QUOTE(prelude23 @ Nov 5 2019, 03:21 AM)
You know I always wanted my own family because I thought I havent had a good childhood growing up. Family was almost non existant for me. My dream was to have my own family and I would give my children whatever I was lacking off. Ironically, I ruined my own dream and cost us both our future together. I dont know how will I ever forgive myself. She told me she doesn't hate me and she forgive me for what I did. She just cannot stay around in this relationship anymore. Each time I felt depressed and broken, I reminded myself she is probably having it worse than me. Very often I asked God why the punishment for my sin comes with such a big price to pay. But I am totally aware that I made a huge mistake in life and I just have to carry this consequences with me.
*
God doesn't punish people for sins. What really happened was just a consequences of your actions. Think with your head not your ....

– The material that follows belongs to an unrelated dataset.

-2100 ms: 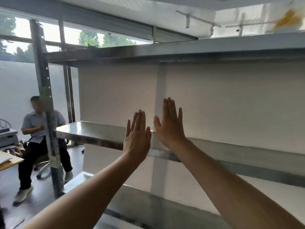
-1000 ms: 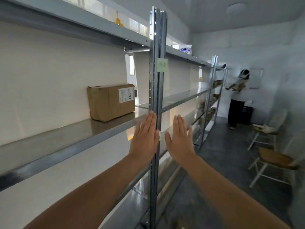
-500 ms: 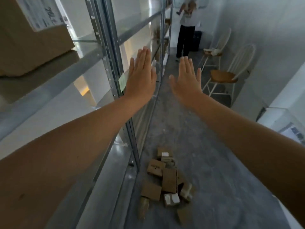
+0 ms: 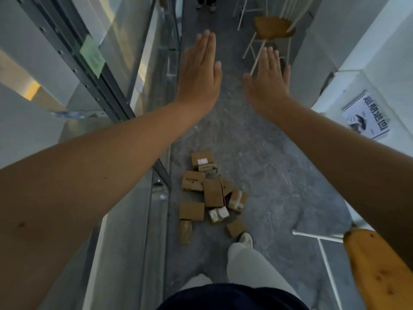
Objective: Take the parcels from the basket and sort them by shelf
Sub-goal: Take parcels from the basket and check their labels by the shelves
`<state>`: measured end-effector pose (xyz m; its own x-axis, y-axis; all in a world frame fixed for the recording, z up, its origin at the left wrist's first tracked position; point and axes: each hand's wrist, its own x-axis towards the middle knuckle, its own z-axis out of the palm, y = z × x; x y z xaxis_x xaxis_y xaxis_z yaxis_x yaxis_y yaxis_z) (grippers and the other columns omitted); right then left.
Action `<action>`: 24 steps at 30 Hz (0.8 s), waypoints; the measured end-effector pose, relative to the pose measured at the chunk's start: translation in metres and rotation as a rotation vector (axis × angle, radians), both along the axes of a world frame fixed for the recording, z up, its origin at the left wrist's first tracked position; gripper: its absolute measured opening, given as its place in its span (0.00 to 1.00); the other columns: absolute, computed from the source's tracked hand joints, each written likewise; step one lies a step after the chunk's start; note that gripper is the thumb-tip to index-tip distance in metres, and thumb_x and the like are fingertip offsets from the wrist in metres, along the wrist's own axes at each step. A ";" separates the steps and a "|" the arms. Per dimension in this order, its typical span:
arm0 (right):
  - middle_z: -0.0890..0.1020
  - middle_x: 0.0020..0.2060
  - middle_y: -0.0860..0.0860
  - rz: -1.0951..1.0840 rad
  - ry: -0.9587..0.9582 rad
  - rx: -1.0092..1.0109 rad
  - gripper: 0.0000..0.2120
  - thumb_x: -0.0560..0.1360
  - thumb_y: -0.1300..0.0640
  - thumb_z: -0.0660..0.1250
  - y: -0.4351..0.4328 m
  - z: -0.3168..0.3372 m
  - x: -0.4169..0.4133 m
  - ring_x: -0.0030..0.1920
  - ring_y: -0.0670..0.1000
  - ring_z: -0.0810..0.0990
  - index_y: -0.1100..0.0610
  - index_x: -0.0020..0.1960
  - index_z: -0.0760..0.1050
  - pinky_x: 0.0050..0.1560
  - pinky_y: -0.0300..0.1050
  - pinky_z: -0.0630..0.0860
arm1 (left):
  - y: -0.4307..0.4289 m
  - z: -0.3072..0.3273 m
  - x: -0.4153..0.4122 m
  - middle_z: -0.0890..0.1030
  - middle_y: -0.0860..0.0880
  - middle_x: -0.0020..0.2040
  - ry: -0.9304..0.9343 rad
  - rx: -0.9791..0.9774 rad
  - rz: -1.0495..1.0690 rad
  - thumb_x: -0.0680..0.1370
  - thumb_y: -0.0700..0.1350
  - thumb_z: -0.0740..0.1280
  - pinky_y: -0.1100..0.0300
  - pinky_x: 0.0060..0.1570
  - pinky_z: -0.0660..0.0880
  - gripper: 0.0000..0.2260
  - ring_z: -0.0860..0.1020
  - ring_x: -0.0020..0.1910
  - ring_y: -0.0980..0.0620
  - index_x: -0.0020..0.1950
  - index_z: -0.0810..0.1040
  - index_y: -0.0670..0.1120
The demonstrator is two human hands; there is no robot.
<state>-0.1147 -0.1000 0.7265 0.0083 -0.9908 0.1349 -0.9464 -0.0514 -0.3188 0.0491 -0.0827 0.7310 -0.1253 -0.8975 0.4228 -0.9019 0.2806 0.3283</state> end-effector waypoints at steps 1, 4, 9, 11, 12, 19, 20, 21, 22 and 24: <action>0.44 0.80 0.53 -0.003 -0.005 0.015 0.33 0.83 0.48 0.51 -0.006 -0.007 -0.003 0.79 0.51 0.40 0.60 0.80 0.41 0.78 0.56 0.39 | -0.005 -0.005 -0.005 0.49 0.44 0.81 -0.006 0.005 -0.005 0.85 0.45 0.48 0.52 0.77 0.42 0.24 0.47 0.80 0.47 0.80 0.48 0.40; 0.45 0.80 0.54 0.018 -0.017 0.041 0.33 0.83 0.48 0.51 -0.026 -0.028 -0.007 0.79 0.52 0.41 0.60 0.80 0.41 0.77 0.57 0.38 | -0.020 -0.021 -0.017 0.49 0.43 0.81 0.000 0.041 -0.017 0.85 0.45 0.47 0.53 0.77 0.41 0.24 0.46 0.80 0.47 0.80 0.48 0.40; 0.46 0.80 0.54 0.081 -0.063 0.092 0.32 0.83 0.49 0.51 -0.059 -0.064 -0.013 0.79 0.52 0.41 0.61 0.80 0.43 0.76 0.56 0.38 | -0.044 -0.056 -0.024 0.49 0.44 0.81 0.024 0.142 0.029 0.85 0.45 0.48 0.54 0.77 0.39 0.24 0.46 0.80 0.48 0.80 0.48 0.40; 0.46 0.80 0.54 0.108 -0.086 0.126 0.32 0.83 0.50 0.51 -0.071 -0.082 -0.016 0.79 0.52 0.42 0.61 0.80 0.43 0.77 0.57 0.38 | -0.055 -0.072 -0.024 0.49 0.44 0.81 0.046 0.182 0.077 0.85 0.45 0.48 0.53 0.78 0.41 0.24 0.46 0.80 0.49 0.80 0.48 0.40; 0.46 0.80 0.54 0.118 -0.098 0.141 0.32 0.83 0.50 0.51 -0.078 -0.091 -0.018 0.79 0.52 0.42 0.61 0.80 0.43 0.77 0.57 0.38 | -0.061 -0.080 -0.024 0.50 0.44 0.81 0.061 0.202 0.100 0.85 0.45 0.48 0.52 0.78 0.42 0.24 0.46 0.80 0.49 0.80 0.48 0.40; 0.47 0.80 0.54 0.145 -0.077 0.267 0.31 0.83 0.50 0.50 -0.111 -0.186 -0.044 0.79 0.51 0.42 0.61 0.80 0.43 0.76 0.56 0.37 | -0.090 -0.176 -0.043 0.50 0.46 0.81 0.143 0.368 0.220 0.85 0.46 0.47 0.54 0.78 0.42 0.23 0.46 0.80 0.52 0.80 0.48 0.42; 0.47 0.80 0.54 0.144 -0.063 0.292 0.31 0.83 0.50 0.50 -0.114 -0.204 -0.049 0.79 0.51 0.42 0.61 0.80 0.43 0.76 0.56 0.37 | -0.092 -0.195 -0.045 0.49 0.46 0.81 0.152 0.398 0.234 0.85 0.46 0.47 0.54 0.78 0.42 0.23 0.45 0.80 0.52 0.80 0.48 0.42; 0.47 0.80 0.54 0.144 -0.045 0.317 0.31 0.82 0.50 0.50 -0.115 -0.222 -0.054 0.79 0.51 0.42 0.61 0.80 0.43 0.76 0.56 0.38 | -0.092 -0.214 -0.048 0.49 0.47 0.81 0.161 0.424 0.245 0.86 0.46 0.47 0.54 0.78 0.42 0.24 0.46 0.80 0.52 0.80 0.48 0.42; 0.47 0.80 0.54 0.147 -0.032 0.339 0.31 0.82 0.51 0.50 -0.116 -0.242 -0.059 0.79 0.51 0.42 0.61 0.80 0.43 0.76 0.56 0.38 | -0.093 -0.233 -0.050 0.49 0.47 0.81 0.168 0.442 0.256 0.86 0.46 0.48 0.53 0.78 0.43 0.24 0.46 0.80 0.53 0.80 0.48 0.42; 0.48 0.80 0.54 0.145 -0.030 0.381 0.30 0.83 0.51 0.50 -0.117 -0.281 -0.065 0.79 0.51 0.43 0.61 0.80 0.44 0.77 0.56 0.38 | -0.093 -0.274 -0.052 0.50 0.47 0.81 0.183 0.466 0.270 0.86 0.46 0.48 0.53 0.78 0.43 0.24 0.46 0.80 0.53 0.80 0.48 0.43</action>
<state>-0.1793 -0.2167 0.4456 0.1528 -0.9590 -0.2389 -0.9280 -0.0561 -0.3684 -0.0031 -0.1754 0.4573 0.1729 -0.9844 -0.0327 -0.8385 -0.1645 0.5195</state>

QUOTE(prelude23 @ Nov 5 2019, 03:21 AM)
So this is basically my story.
*
Everyone makes mistakes. "for all have sinned and fall short of the glory of God," -Romans 3:23
However, the good news is the door is always open as long as we choose to turn away from sin.

If I were you, I will cut contact with the second girl and use the time to fix myself before getting into a relationship.

Last word of advice for you is to get a good health insurance with high coverage because you have a possibility of falling ill due to hereditary diseases.
Please listen to this advice because it's important. You don't want to be broke and have cancer at the same time.

Get well TS! Hope to hear some updates in future. If you really need someone to talk to just drop me a message.